Yes you can do such thing. I don't know about Java, but in C++ it isn't customary and there is no support for this, so you have to do some manual work. It is customary in some other languages, Ada for example, which have the equivalent of a typedef which introduces a new type which can't be converted implicitly into the orignal one (this new type "inherits" some basic operations from the one it is created, so it stays usefull).
BTW, in general inheritance isn't a good way to introduce the new types, as even if there is no implicit conversion in one way, there is one in the other one.
You can do a certian amount of this out of the box in Ada. For example, you can make integer types that cannot implcitily interoperate with each other, and Ada enumerations are not compatible with any integer type. You can still convert between them, but you have to explicitly do it, which calls attention to what you are doing.
You could do the same with present-day C++, but you'd have to wrap all your integers and enums in classes, which is just way too much work for something that should be simple (or better yet, the default way of doing things).
I understand the next version of C++ is going to fix at least the enumeration issue.
In C++, I suppose you could use typedef to create a synonym for a primitive type. Your synonym could imply something about the content of that variable, replacing the function of the apps hungarian notation.

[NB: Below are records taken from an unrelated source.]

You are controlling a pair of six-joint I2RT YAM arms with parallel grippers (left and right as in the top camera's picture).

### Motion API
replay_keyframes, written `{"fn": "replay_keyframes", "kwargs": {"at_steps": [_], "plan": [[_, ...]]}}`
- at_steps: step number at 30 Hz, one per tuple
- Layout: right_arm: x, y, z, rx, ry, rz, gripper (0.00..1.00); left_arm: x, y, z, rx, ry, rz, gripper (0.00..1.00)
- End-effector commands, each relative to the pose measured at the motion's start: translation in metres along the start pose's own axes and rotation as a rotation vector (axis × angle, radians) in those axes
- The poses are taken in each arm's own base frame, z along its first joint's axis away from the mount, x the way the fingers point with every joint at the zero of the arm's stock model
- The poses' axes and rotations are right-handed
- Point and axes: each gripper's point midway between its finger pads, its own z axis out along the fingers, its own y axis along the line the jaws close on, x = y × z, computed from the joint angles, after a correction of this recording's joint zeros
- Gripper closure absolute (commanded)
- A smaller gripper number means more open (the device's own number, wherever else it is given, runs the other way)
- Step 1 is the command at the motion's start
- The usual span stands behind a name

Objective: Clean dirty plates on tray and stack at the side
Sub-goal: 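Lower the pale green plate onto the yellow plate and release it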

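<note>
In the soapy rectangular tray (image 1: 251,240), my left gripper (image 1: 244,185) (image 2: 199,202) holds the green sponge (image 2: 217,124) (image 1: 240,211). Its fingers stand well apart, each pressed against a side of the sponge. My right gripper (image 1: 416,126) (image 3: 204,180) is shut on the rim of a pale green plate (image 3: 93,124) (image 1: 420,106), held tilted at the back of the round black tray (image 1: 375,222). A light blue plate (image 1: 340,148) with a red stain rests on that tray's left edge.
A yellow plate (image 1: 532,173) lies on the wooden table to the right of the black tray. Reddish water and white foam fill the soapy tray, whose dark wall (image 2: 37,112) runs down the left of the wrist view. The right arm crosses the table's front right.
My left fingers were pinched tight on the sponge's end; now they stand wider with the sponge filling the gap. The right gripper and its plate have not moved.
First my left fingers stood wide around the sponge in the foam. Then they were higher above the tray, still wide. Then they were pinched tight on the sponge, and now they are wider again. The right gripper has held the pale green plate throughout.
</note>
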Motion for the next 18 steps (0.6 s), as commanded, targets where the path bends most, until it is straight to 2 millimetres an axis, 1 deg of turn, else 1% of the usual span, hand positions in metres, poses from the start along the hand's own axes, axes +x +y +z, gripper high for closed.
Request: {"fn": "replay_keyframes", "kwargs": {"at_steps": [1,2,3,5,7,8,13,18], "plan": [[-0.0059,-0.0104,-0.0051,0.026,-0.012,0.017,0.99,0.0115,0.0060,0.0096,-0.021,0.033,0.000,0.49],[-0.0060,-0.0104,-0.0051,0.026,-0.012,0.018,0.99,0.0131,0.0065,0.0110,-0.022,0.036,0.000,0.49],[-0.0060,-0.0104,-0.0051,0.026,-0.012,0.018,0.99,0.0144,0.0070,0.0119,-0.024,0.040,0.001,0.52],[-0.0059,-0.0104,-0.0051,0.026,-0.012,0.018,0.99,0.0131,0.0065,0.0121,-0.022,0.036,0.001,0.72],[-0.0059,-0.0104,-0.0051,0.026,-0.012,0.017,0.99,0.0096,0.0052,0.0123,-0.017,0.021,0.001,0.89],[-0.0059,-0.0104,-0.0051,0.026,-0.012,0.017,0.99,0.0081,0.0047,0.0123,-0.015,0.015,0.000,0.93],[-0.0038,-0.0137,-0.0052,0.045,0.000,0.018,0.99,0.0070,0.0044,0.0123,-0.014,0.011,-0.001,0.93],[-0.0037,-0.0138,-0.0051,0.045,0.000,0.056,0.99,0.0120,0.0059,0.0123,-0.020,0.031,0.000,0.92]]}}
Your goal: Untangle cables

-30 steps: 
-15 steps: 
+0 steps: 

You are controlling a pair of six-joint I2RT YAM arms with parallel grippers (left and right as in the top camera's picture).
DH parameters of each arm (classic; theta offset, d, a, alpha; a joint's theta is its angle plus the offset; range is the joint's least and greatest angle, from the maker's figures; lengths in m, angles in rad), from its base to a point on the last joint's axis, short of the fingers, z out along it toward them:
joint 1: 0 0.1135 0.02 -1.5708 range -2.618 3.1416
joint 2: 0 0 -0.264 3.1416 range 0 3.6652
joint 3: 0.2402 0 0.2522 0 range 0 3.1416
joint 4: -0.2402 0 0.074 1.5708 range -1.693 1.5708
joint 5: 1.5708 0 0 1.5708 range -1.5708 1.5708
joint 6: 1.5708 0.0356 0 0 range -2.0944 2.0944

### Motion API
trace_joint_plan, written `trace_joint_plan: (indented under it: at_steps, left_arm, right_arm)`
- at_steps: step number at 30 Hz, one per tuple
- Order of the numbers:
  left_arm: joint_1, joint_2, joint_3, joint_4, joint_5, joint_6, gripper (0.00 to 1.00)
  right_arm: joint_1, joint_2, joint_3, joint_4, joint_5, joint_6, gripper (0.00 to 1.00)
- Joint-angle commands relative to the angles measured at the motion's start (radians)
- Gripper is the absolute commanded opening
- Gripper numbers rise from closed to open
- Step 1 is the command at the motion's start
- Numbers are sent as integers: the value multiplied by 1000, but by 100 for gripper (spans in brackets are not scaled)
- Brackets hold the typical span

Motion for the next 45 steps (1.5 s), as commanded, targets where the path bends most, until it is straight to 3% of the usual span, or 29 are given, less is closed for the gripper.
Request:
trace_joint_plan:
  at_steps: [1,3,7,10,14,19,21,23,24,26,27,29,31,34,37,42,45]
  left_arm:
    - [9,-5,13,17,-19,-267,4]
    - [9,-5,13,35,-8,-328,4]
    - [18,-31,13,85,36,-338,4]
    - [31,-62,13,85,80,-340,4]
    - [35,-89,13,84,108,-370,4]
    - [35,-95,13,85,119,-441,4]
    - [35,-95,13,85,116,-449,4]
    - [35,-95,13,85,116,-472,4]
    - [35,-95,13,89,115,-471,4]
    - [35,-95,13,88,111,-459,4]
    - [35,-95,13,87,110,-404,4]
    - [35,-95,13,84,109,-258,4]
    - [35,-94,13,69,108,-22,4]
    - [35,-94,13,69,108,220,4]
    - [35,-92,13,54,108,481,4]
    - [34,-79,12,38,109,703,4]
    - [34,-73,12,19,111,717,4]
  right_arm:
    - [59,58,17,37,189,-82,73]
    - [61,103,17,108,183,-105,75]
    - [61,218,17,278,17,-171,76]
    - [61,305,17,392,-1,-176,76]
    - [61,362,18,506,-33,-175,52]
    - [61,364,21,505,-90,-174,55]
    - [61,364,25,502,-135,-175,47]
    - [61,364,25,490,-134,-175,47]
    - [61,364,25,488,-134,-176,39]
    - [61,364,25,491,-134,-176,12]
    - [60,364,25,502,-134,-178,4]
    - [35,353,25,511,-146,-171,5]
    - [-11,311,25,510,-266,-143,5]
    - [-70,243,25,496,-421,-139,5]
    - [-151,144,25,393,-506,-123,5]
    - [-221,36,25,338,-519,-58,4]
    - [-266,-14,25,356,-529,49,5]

Intellisense will report the synonym you used during declaration, so if you don't like using actual hungarian, it does save you from scrolling about (or using Go To Definition).
I guess you are thinking of something along the lines of Perl's "tainting" analysis.
In Java, it should be possible to use custom annotations and an annotation processor to implement this. Not necessarily easy though.
You can't have a UnsafeString subclass of String in Java, since java.lang.String is final.
In general, you cannot provide any kind of security on the source level - if you want to protect against evil code, you must do that on the binary level (e.g. Java bytecode). That's why private/protected can't be used as a security mechanism in C++: it is possible to bypass that with pointer manipulations.